• journal_title：PALAIOS
• Contributor：DONGJIE TANG ; XIAOYING SHI ; GANQING JIANG ; WENHAO ZHANG
• Publisher：SEPM Society for Sedimentary Geology
• Date：2013-03-01
• Format：text/html
• Language：en
• Identifier：10.2110/palo.2012.p12-113r
• journal_abbrev：PALAIOS
• issn：0883-1351
• volume：28
• issue：3
• firstpage：178
• section：Research Articles

Microdigitate stromatolites (MDS) are common in Neoarchean–Paleoproterozoic successions but declined and gradually disappeared in Meso- and Neoproterozoic carbonates. The abundance of well-preserved fibrous fabrics and the absence of identifiable microbial fossils in MDS have been taken as evidence of their abiotic origin in carbonate-supersaturated and anoxic Precambrian oceans.
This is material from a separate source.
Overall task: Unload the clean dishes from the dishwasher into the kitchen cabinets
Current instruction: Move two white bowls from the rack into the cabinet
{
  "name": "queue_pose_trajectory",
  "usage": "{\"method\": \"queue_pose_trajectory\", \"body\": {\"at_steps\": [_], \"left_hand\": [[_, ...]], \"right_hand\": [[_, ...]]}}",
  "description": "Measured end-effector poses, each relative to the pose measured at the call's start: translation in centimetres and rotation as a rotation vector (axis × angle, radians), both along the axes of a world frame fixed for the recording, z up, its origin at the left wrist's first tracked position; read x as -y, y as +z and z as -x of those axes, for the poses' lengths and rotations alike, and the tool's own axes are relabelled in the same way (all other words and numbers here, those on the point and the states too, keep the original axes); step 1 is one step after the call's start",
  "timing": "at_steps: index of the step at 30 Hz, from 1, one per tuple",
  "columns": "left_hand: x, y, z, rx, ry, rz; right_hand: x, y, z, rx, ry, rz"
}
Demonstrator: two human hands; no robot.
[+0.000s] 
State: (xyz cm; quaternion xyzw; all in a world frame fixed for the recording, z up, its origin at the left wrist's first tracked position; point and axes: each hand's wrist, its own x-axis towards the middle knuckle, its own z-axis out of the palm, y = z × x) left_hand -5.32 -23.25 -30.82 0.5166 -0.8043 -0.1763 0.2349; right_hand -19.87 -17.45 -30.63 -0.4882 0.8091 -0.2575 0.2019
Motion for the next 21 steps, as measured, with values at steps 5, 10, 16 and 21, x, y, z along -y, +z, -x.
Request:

Micron- and nanometer-scale features of MDS from the Mesoproterozoic Wumishan Formation (ca. 1.45–1.5 Ga) of the North China platform composed of alternating submillimetric dark and light laminasets are morphologically similar to those reported from elsewhere in the geological record. The dark laminasets are micritic and contain abundant fuzzy-edged micropeloids and filaments. The micropeloids are commonly 10–70 µm in diameter and commonly surrounded by thin (<10 µm) rims composed of amorphous micrite or microsparite (some rims now replaced by silica). The filaments are morphologically similar to the bacterial filaments in modern microbialites and contain kerogenous components as indicated by Raman spectrometry analysis. All the laminasets are characterized by fibrous fabrics that are expressed by alternating brown fibers (<10–25 µm) and light microsparitic strips of approximately equal width in transverse direction. Filaments, relics of putative extracellular polymeric substances (EPS), micropeloids, and nanoglobules are closely associated with the brown fibers. These organomineralization-related features suggest a biogenic origin for the MDS of the Wumishan Formation and may have an implication to other MDS from the Neoarchean–Paleoproterozoic successions. Microbially induced micro- and ultrastructures including fibrous fabrics, filaments, micropeloids, and nanoglobules are best preserved in silicified MDS samples, implying that early silicification is critical for the preservation and recognition of organominerals.